*ACTION ITEM*
Images are not wanted; transcribe the rest of the listing exactly.

*PROVIDED DATA*
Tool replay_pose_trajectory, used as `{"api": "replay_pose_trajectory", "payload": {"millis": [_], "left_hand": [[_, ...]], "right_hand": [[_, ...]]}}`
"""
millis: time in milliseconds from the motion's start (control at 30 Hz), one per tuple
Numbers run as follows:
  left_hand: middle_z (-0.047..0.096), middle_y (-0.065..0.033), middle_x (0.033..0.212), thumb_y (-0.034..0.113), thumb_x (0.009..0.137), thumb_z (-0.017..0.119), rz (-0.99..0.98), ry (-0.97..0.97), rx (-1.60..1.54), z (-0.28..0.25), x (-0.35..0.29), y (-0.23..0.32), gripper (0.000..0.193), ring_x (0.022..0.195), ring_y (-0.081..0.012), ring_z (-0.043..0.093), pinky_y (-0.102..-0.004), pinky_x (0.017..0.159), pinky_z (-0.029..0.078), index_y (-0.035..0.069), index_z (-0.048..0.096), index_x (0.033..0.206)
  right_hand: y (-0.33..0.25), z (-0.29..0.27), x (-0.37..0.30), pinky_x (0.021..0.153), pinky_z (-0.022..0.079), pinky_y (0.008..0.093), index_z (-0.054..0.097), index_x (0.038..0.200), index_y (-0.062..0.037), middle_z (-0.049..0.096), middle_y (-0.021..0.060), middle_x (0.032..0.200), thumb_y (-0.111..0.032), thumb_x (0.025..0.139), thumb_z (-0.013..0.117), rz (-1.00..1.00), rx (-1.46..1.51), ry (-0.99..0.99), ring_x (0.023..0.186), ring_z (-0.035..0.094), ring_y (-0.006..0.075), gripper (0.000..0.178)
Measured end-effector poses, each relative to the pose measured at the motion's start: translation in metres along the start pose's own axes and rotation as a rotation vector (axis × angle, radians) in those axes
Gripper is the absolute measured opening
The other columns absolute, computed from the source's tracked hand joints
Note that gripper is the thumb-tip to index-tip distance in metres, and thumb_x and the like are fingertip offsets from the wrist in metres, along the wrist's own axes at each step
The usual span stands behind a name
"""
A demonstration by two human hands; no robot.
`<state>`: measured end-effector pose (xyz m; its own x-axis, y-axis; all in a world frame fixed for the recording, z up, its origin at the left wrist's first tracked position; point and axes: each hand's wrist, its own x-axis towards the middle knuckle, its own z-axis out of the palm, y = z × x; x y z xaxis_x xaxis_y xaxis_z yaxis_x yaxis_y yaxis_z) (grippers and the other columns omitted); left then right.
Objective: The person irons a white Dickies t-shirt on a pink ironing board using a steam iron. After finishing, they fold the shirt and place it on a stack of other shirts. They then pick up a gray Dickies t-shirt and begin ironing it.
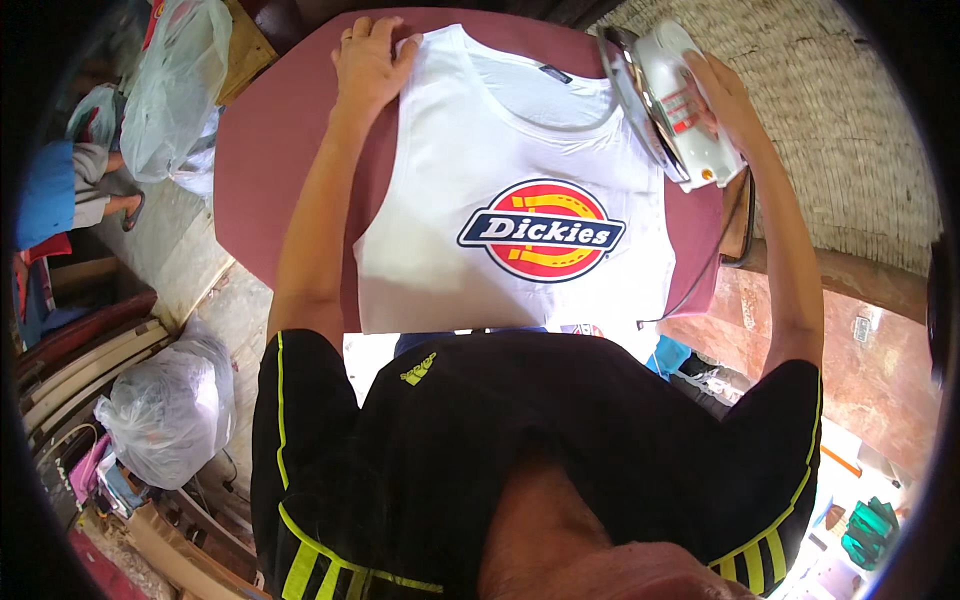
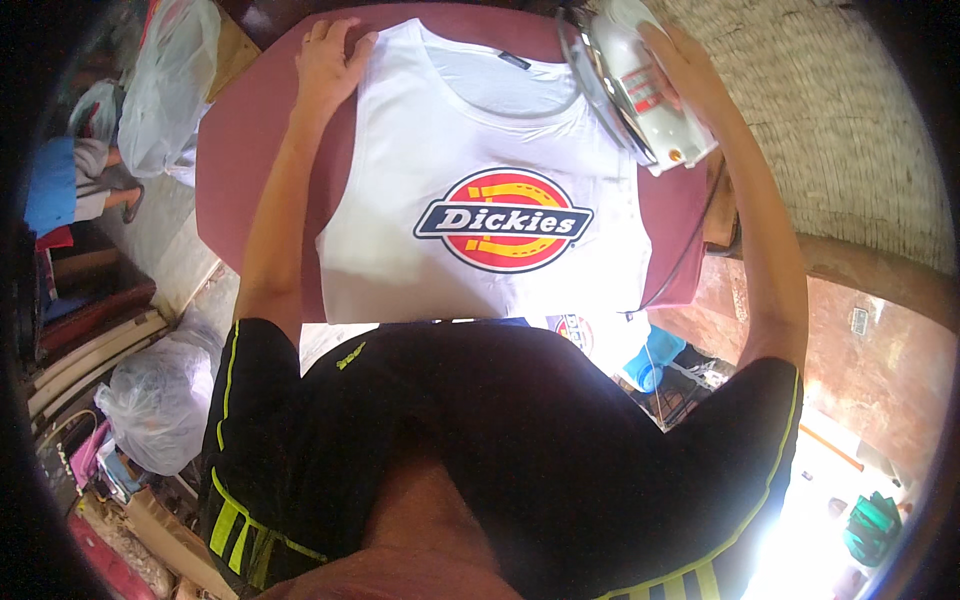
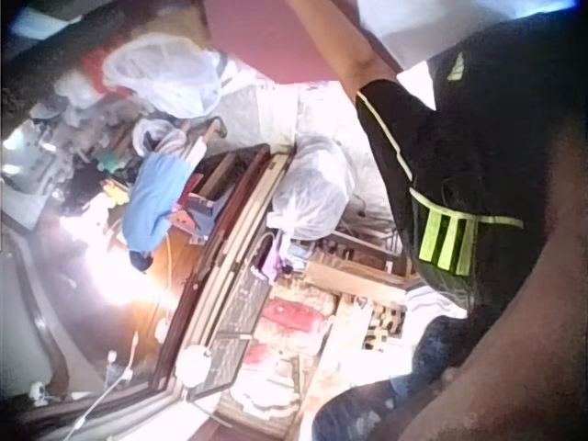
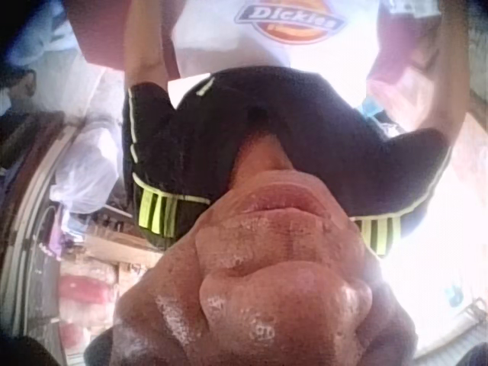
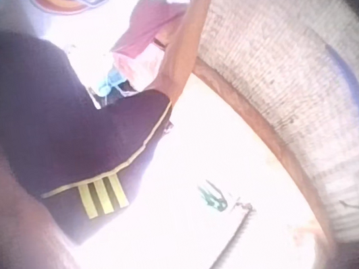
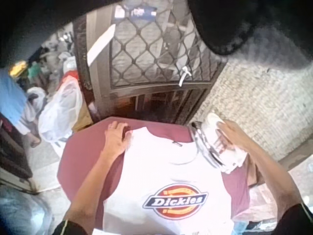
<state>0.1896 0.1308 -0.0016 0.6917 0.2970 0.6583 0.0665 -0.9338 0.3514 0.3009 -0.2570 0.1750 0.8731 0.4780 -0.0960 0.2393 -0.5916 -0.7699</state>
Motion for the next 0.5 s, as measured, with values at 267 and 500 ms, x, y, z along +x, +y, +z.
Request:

*RESULT OF THE TASK*
Tool replay_pose_trajectory, used as `{"api": "replay_pose_trajectory", "payload": {"millis": [_], "left_hand": [[_, ...]], "right_hand": [[_, ...]]}}`
"""
millis: time in milliseconds from the motion's start (control at 30 Hz), one per tuple
Numbers run as follows:
  left_hand: middle_z (-0.047..0.096), middle_y (-0.065..0.033), middle_x (0.033..0.212), thumb_y (-0.034..0.113), thumb_x (0.009..0.137), thumb_z (-0.017..0.119), rz (-0.99..0.98), ry (-0.97..0.97), rx (-1.60..1.54), z (-0.28..0.25), x (-0.35..0.29), y (-0.23..0.32), gripper (0.000..0.193), ring_x (0.022..0.195), ring_y (-0.081..0.012), ring_z (-0.043..0.093), pinky_y (-0.102..-0.004), pinky_x (0.017..0.159), pinky_z (-0.029..0.078), index_y (-0.035..0.069), index_z (-0.048..0.096), index_x (0.033..0.206)
  right_hand: y (-0.33..0.25), z (-0.29..0.27), x (-0.37..0.30), pinky_x (0.021..0.153), pinky_z (-0.022..0.079), pinky_y (0.008..0.093), index_z (-0.054..0.097), index_x (0.038..0.200), index_y (-0.062..0.037), middle_z (-0.049..0.096), middle_y (-0.021..0.060), middle_x (0.032..0.200), thumb_y (-0.111..0.032), thumb_x (0.025..0.139), thumb_z (-0.013..0.117), rz (-1.00..1.00), rx (-1.46..1.51), ry (-0.99..0.99), ring_x (0.023..0.186), ring_z (-0.035..0.094), ring_y (-0.006..0.075), gripper (0.000..0.178)
Measured end-effector poses, each relative to the pose measured at the motion's start: translation in metres along the start pose's own axes and rotation as a rotation vector (axis × angle, radians) in those axes
Gripper is the absolute measured opening
The other columns absolute, computed from the source's tracked hand joints
Note that gripper is the thumb-tip to index-tip distance in metres, and thumb_x and the like are fingertip offsets from the wrist in metres, along the wrist's own axes at each step
The usual span stands behind a name
"""
A demonstration by two human hands; no robot.
`<state>`: measured end-effector pose (xyz m; its own x-axis, y-axis; all in a world frame fixed for the recording, z up, its origin at the left wrist's first tracked position; point and axes: each hand's wrist, its own x-axis towards the middle knuckle, its own z-axis out of the palm, y = z × x; x y z xaxis_x xaxis_y xaxis_z yaxis_x yaxis_y yaxis_z) (grippers and the other columns omitted); left then right.
Objective: The person irons a white Dickies t-shirt on a pink ironing board using a steam iron. After finishing, they fold the shirt and place it on a stack of other shirts. They then pick up a gray Dickies t-shirt and begin ironing it.
<state>0.1896 0.1308 -0.0016 0.6917 0.2970 0.6583 0.0665 -0.9338 0.3514 0.3009 -0.2570 0.1750 0.8731 0.4780 -0.0960 0.2393 -0.5916 -0.7699</state>
Motion for the next 0.5 s, as measured, with values at 267 and 500 ms, x, y, z along +x, +y, +z.
Request:

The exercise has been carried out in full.